ONNX Runtime integration with NVIDIA TensorRT in preview

Today we are excited to open source the preview of the NVIDIA TensorRT execution provider in ONNX Runtime. With this release, we are taking another step towards open and interoperable AI by enabling developers to easily leverage industry-leading GPU acceleration regardless of their choice of framework. Developers can now tap into the power of TensorRT through ONNX Runtime to accelerate inferencing of ONNX models, which can be exported or converted from PyTorch, TensorFlow, and many other popular frameworks.

Microsoft and NVIDIA worked closely to integrate the TensorRT execution provider with ONNX Runtime and have validated support for all the ONNX Models in the model zoo. With the TensorRT execution provider, ONNX Runtime delivers better inferencing performance on the same hardware compared to generic GPU acceleration. We have seen up to 2X improved performance using the TensorRT execution provider on internal workloads from Bing MultiMedia services.

How it works

ONNX Runtime together with its TensorRT execution provider accelerates the inferencing of deep learning models by parsing the graph and allocating specific nodes for execution by the TensorRT stack in supported hardware. The TensorRT execution provider interfaces with the TensorRT libraries that are preinstalled in the platform to process the ONNX sub-graph and execute it on NVIDIA hardware.

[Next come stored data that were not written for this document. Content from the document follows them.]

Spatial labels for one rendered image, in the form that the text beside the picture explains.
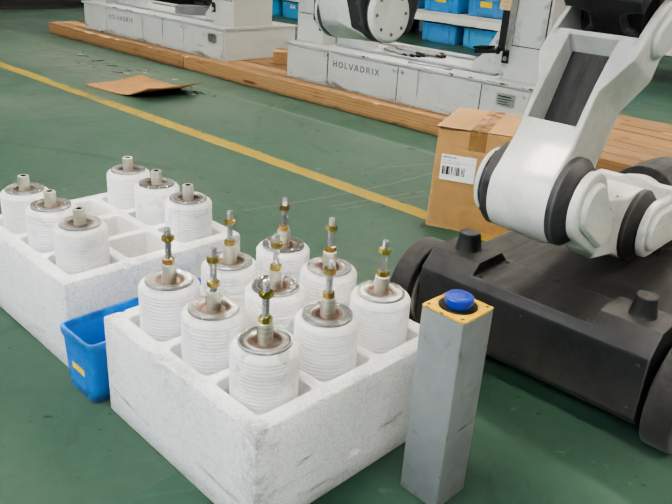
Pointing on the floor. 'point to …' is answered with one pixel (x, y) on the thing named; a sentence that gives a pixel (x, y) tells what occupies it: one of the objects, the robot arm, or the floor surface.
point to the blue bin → (90, 350)
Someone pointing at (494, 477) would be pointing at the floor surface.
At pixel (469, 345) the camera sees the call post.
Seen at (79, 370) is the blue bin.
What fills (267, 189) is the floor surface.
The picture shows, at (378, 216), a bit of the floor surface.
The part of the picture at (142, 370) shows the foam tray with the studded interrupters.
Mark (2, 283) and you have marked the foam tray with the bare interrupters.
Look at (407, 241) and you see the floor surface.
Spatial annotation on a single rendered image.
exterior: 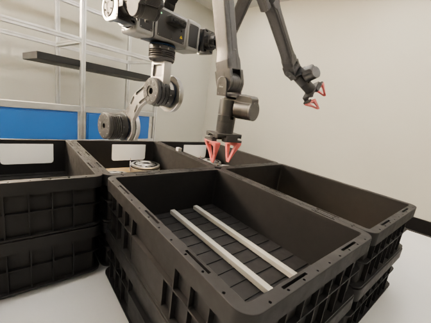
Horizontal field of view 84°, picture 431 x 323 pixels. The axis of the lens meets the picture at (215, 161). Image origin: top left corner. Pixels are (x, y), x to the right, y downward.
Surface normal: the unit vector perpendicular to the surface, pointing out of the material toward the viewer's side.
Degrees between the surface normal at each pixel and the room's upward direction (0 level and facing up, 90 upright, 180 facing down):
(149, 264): 90
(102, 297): 0
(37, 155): 90
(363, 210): 90
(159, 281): 90
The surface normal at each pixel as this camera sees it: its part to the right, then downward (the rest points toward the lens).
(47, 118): 0.75, 0.24
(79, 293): 0.13, -0.97
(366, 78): -0.65, 0.08
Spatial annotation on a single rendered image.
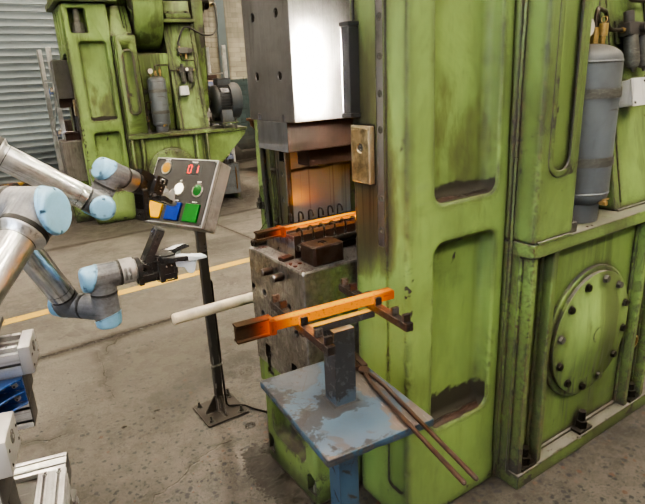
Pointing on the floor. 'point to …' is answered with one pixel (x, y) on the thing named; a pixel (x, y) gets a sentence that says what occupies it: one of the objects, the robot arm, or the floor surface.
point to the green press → (140, 90)
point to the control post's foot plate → (208, 411)
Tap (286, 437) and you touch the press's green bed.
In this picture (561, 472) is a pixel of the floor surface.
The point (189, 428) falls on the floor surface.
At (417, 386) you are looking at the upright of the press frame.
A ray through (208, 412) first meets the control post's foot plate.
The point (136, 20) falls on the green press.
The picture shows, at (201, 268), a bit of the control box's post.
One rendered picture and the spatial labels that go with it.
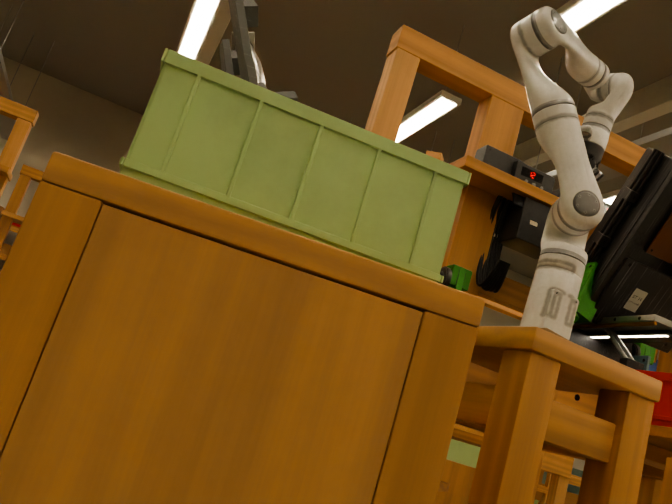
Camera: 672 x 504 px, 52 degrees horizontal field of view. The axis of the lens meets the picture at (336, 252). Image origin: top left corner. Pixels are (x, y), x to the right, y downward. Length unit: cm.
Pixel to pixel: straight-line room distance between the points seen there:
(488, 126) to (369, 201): 166
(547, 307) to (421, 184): 56
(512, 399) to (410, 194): 45
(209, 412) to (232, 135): 33
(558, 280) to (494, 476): 43
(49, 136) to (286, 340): 1146
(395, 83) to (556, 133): 96
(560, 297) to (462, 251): 98
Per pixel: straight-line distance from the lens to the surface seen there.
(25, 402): 78
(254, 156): 85
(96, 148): 1211
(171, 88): 86
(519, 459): 119
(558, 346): 122
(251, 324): 77
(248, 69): 98
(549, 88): 157
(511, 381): 120
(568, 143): 151
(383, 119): 231
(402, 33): 245
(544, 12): 163
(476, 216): 239
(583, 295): 213
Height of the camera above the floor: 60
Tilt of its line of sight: 14 degrees up
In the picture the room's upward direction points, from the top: 17 degrees clockwise
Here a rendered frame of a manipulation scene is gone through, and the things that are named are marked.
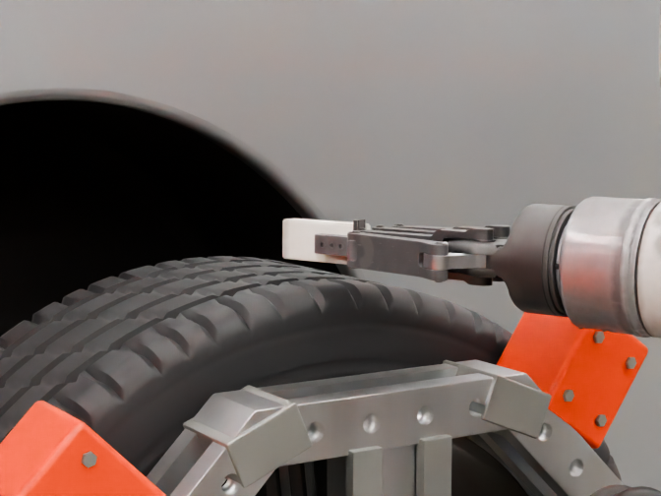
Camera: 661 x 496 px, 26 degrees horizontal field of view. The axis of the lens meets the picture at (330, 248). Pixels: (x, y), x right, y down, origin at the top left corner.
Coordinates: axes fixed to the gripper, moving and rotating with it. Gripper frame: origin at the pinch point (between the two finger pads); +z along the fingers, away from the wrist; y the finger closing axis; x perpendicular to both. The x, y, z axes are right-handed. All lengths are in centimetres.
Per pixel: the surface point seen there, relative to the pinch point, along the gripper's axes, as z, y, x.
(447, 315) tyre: -6.8, 6.7, -5.8
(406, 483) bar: -10.2, -4.9, -15.8
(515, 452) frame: -12.2, 8.2, -16.0
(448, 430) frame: -11.9, -2.3, -12.3
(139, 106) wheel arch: 32.5, 16.5, 9.4
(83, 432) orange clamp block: -0.5, -26.9, -9.2
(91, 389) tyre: 6.6, -18.5, -8.9
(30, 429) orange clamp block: 4.6, -26.2, -9.9
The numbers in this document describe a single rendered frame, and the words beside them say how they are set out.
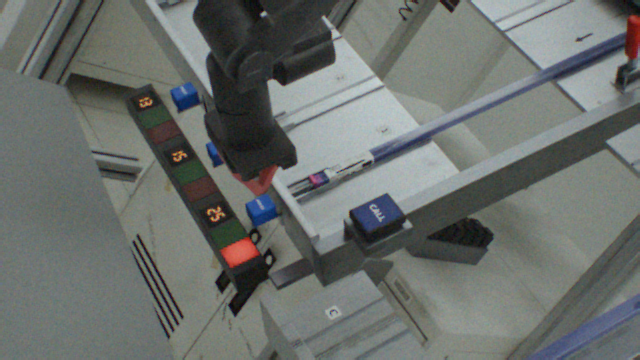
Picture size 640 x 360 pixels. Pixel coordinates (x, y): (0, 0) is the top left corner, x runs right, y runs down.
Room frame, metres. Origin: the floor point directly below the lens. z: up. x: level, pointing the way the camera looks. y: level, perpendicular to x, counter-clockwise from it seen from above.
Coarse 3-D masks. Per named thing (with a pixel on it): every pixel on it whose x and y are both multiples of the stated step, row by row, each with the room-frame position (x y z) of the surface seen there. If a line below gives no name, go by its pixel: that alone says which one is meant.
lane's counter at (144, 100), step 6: (150, 90) 1.22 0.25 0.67; (138, 96) 1.21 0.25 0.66; (144, 96) 1.21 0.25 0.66; (150, 96) 1.21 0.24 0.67; (156, 96) 1.21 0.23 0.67; (132, 102) 1.20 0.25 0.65; (138, 102) 1.20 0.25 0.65; (144, 102) 1.20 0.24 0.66; (150, 102) 1.20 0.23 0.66; (156, 102) 1.20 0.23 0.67; (138, 108) 1.19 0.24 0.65; (144, 108) 1.19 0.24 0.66
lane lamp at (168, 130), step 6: (156, 126) 1.17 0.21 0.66; (162, 126) 1.17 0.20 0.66; (168, 126) 1.17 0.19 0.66; (174, 126) 1.17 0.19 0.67; (150, 132) 1.16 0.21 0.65; (156, 132) 1.16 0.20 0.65; (162, 132) 1.16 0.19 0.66; (168, 132) 1.16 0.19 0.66; (174, 132) 1.16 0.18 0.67; (180, 132) 1.16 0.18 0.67; (156, 138) 1.15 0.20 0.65; (162, 138) 1.15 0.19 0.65; (168, 138) 1.15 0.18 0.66; (156, 144) 1.14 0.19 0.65
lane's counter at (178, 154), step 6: (186, 144) 1.15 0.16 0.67; (168, 150) 1.14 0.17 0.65; (174, 150) 1.14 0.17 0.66; (180, 150) 1.14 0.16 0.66; (186, 150) 1.14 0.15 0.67; (168, 156) 1.13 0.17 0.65; (174, 156) 1.13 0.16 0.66; (180, 156) 1.13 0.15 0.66; (186, 156) 1.13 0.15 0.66; (192, 156) 1.13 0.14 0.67; (174, 162) 1.12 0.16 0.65; (180, 162) 1.12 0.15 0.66
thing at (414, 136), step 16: (624, 32) 1.35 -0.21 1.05; (592, 48) 1.32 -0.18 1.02; (608, 48) 1.32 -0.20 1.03; (560, 64) 1.29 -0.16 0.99; (576, 64) 1.30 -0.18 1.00; (528, 80) 1.26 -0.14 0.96; (544, 80) 1.27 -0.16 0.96; (496, 96) 1.24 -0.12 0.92; (512, 96) 1.25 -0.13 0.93; (464, 112) 1.21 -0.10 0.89; (480, 112) 1.22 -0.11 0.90; (416, 128) 1.18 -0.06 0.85; (432, 128) 1.18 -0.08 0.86; (384, 144) 1.15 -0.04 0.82; (400, 144) 1.15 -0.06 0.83; (320, 176) 1.10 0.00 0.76
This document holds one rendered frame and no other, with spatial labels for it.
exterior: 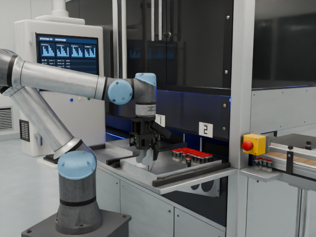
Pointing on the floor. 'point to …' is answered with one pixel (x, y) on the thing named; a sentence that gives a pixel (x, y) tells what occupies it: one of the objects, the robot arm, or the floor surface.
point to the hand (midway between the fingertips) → (150, 167)
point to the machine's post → (240, 114)
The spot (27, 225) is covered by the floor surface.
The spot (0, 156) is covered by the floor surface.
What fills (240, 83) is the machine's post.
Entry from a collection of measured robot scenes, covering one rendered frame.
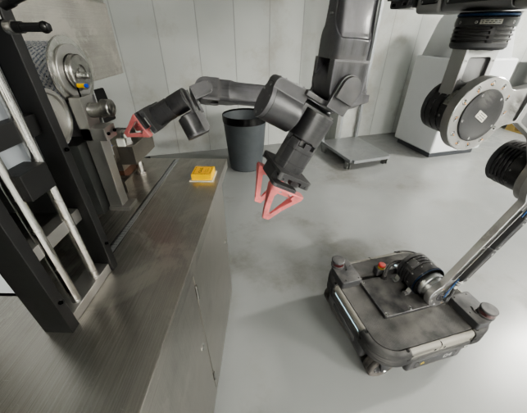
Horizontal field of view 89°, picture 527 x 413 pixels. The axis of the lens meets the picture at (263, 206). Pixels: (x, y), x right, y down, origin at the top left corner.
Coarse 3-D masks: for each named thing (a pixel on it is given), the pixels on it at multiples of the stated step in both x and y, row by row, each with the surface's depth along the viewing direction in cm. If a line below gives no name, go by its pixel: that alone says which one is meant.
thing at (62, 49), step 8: (56, 48) 57; (64, 48) 59; (72, 48) 61; (56, 56) 57; (64, 56) 59; (56, 64) 57; (56, 72) 57; (64, 80) 59; (72, 88) 62; (72, 96) 62
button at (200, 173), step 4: (196, 168) 95; (200, 168) 95; (204, 168) 95; (208, 168) 95; (212, 168) 95; (196, 172) 92; (200, 172) 92; (204, 172) 92; (208, 172) 92; (212, 172) 93; (192, 176) 91; (196, 176) 91; (200, 176) 91; (204, 176) 91; (208, 176) 91; (212, 176) 93
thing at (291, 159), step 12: (288, 132) 46; (288, 144) 45; (264, 156) 51; (276, 156) 47; (288, 156) 45; (300, 156) 45; (276, 168) 45; (288, 168) 46; (300, 168) 46; (300, 180) 45
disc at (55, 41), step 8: (56, 40) 57; (64, 40) 60; (72, 40) 62; (48, 48) 55; (80, 48) 65; (48, 56) 55; (48, 64) 56; (88, 64) 67; (48, 72) 56; (56, 80) 57; (64, 88) 60; (64, 96) 60
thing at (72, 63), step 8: (72, 56) 60; (80, 56) 62; (64, 64) 59; (72, 64) 59; (80, 64) 62; (64, 72) 59; (72, 72) 59; (72, 80) 60; (80, 80) 62; (88, 80) 65; (80, 88) 63; (88, 88) 65
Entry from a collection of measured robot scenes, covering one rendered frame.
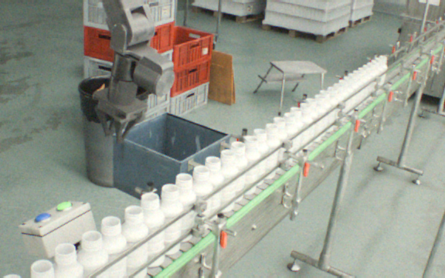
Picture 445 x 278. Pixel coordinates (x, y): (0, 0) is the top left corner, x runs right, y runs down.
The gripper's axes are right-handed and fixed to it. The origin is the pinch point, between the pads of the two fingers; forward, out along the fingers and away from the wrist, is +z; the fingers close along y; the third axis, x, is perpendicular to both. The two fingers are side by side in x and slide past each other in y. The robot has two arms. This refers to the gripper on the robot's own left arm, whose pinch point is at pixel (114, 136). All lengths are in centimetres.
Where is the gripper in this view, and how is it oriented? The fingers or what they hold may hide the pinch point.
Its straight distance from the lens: 112.0
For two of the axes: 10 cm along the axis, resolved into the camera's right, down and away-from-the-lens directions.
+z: -2.5, 8.4, 4.8
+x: -5.4, 2.9, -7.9
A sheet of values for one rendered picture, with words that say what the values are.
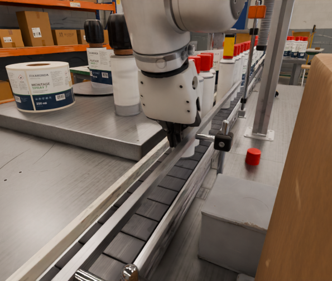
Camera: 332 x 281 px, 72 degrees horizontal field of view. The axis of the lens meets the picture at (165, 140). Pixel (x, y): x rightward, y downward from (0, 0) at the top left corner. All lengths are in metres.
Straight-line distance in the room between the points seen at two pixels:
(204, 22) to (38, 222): 0.41
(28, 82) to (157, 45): 0.64
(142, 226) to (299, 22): 8.13
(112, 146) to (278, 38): 0.53
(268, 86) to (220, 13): 0.51
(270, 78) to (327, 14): 7.54
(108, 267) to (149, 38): 0.28
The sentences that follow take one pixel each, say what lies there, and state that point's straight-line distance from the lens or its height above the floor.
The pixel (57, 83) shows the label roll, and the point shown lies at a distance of 0.89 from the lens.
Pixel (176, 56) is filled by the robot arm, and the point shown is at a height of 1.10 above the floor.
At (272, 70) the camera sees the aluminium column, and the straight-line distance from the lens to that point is 0.74.
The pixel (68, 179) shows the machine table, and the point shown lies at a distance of 0.57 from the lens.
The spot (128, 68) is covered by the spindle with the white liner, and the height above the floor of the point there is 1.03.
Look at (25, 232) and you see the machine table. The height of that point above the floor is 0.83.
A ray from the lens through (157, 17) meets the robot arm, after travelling 0.30.
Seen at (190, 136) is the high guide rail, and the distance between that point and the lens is 0.41.
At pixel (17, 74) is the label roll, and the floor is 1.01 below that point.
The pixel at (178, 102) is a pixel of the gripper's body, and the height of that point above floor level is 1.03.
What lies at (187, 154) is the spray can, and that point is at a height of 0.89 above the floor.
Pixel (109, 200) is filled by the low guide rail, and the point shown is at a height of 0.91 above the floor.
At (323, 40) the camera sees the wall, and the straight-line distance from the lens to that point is 8.25.
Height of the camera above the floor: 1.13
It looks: 26 degrees down
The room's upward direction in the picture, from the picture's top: straight up

This enables developers to run ONNX models across different flavors of hardware and build applications with the flexibility to target different hardware configurations. This architecture abstracts out the details of the hardware specific libraries that are essential to optimizing the execution of deep neural networks.

How to use the TensorRT execution provider

ONNX Runtime together with the TensorRT execution provider supports the ONNX Spec v1.2 or higher, with version 9 of the Opset. TensorRT optimized models can be deployed to all N-series VMs powered by NVIDIA GPUs on Azure.

To use TensorRT, you must first build ONNX Runtime with the TensorRT execution provider (use –use_tensorrt –tensorrt_home <path to location for TensorRT libraries in your local machine> flags in the build.sh tool). You can then take advantage of TensorRT by initiating the inference session through the ONNX Runtime APIs. ONNX Runtime will automatically prioritize the appropriate sub-graphs for execution by TensorRT to maximize performance.

InferenceSession session_object{so};
session_object.RegisterExecutionProvider(std::make_unique<::onnxruntime::TensorrtExecutionProvider>());
status = session_object.Load(model_file_name);​

Detailed instructions are available on GitHub. In addition, a collection of standard tests are available through the onnx_test_runner utility in the repo to help verify the ONNX Runtime build with TensorRT execution provider.

What is ONNX and ONNX Runtime

ONNX is an open format for deep learning and traditional machine learning models that Microsoft co-developed with Facebook and AWS. ONNX allows models to be represented in a common format that can be executed across different hardware platforms using ONNX Runtime. This gives developers the freedom to choose the right framework for their task, as well as the confidence to run their models efficiently on a variety of platforms with the hardware of their choice.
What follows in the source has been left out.